The Spark

the Voice of
The Communist League of Revolutionary Workers–Internationalist

“The emancipation of the working class will only be achieved by the working class itself.”
— Karl Marx

Gang Candidates Vie for Power

Mar 11, 2024

This article is adapted from the March 9, 2024, issue #1323, of Combat Ouvrier [Workers Fight], the paper of comrades in Guadeloupe and Martinique, two islands that are French overseas departments in the Caribbean.

In a press release dated March 3, the government of Haitian Prime Minister Ariel Henry declared a state of emergency in the west of the country, where Port-au-Prince is located, for 72 hours. Faced with coordinated gang attacks, the Prime Minister also decreed a curfew in the same territory until March 7 in an attempt to regain control of the capital.

Since Thursday, February 27, organized gang violence has escalated several notches. The gangs announced their intention to overthrow the Prime Minister. They launched their attacks while Ariel Henry was in Kenya, where he had been negotiating the dispatch of police officers to assist the Haitian police forces. An alliance of gangs, going by “Viv Ansanm,” targeted strategic sites. On Saturday, March 2, the state prison was invaded, and prisoners released, including several gang leaders.

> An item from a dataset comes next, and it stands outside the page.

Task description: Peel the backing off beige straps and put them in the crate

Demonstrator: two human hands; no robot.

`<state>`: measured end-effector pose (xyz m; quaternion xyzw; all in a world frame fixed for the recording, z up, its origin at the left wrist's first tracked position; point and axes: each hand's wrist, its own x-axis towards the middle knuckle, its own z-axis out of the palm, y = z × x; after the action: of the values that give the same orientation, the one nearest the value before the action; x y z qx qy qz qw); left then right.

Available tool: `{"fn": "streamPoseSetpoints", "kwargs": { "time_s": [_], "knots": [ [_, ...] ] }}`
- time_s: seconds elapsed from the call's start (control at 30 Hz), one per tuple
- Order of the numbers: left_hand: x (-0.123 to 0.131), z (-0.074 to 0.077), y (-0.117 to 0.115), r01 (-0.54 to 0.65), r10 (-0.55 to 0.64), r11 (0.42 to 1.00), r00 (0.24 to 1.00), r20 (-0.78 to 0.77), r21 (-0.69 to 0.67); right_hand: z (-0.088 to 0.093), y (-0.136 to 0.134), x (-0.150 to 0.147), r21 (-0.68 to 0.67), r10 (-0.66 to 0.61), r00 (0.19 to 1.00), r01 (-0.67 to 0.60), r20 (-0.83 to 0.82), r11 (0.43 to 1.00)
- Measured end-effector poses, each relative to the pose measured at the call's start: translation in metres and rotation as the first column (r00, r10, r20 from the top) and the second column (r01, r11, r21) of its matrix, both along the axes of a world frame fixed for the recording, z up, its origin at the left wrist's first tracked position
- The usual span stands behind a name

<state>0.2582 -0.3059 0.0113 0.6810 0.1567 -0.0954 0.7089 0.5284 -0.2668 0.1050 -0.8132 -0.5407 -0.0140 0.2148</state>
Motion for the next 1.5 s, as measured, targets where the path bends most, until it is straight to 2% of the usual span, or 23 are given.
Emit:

Several important police stations were set on fire, and the main international airport was occupied. Jimmy Chérizier, alias “Barbecue,” claimed responsibility for the attack, saying “all the armed groups act to obtain the departure of Ariel Henry.” With these new strikes, the fate of the inhabitants of the targeted neighborhoods is even more precarious. Some people had to leave their homes, hands in the air; others hid where they could. In addition to several police officers, dozens of people were killed.

All flights to and from Haiti have been canceled for the past eight days. Clearly abandoned by the White House, Prime Minister Ariel Henry, along with several government ministers, is stranded in Puerto Rico. There is a total power vacuum. Politicians are jockeying for position and access to the trough. They wait, like dogs, ready to jump at any opening for a powerful role within the government. The coalition of gangs, via their spokesman “Barbecue,” also claimed political power. But in the end, Uncle Sam will always decide via the Organization of American States and the American Embassy in Haiti.

The absence of a government at the head of the country is of no concern to the population since the presidents, prime ministers, and ministers who have succeeded one another in power have always had only one concern: to deplete the public coffers to fill their bank accounts. The gang onslaught has worsened the living conditions of the working classes, who are the primary victims.

The industrial park in Port-au-Prince, which provides most jobs in the country, is closed. Even though the wages were ridiculously small, they enabled an entire family to survive. The public markets, the lifeblood of the small-scale, informal trade that constitutes the country’s real economy, providing a livelihood for a large part of the population, are not functioning. Small stores in the neighborhoods, when bandits do not loot them, are empty. Most neighborhoods have no water supply either. In addition to the killings, serial kidnappings, and rapes, hunger and thirst are ravaging the population of the capital, which is cut off from the provincial towns. In many of the capital’s outlying districts, a mass exodus of people flee the terror of bandits. As if that weren’t enough, some hospitals serving the poorer sections of the population are being looted, vandalized, or set on fire.

When the workers and the poor are themselves candidates for political power with their own class party, these armed gangs will be no match for them. That is certain, provided that the workers and poor masses find their own emancipation through full class consciousness and a policy of class political independence.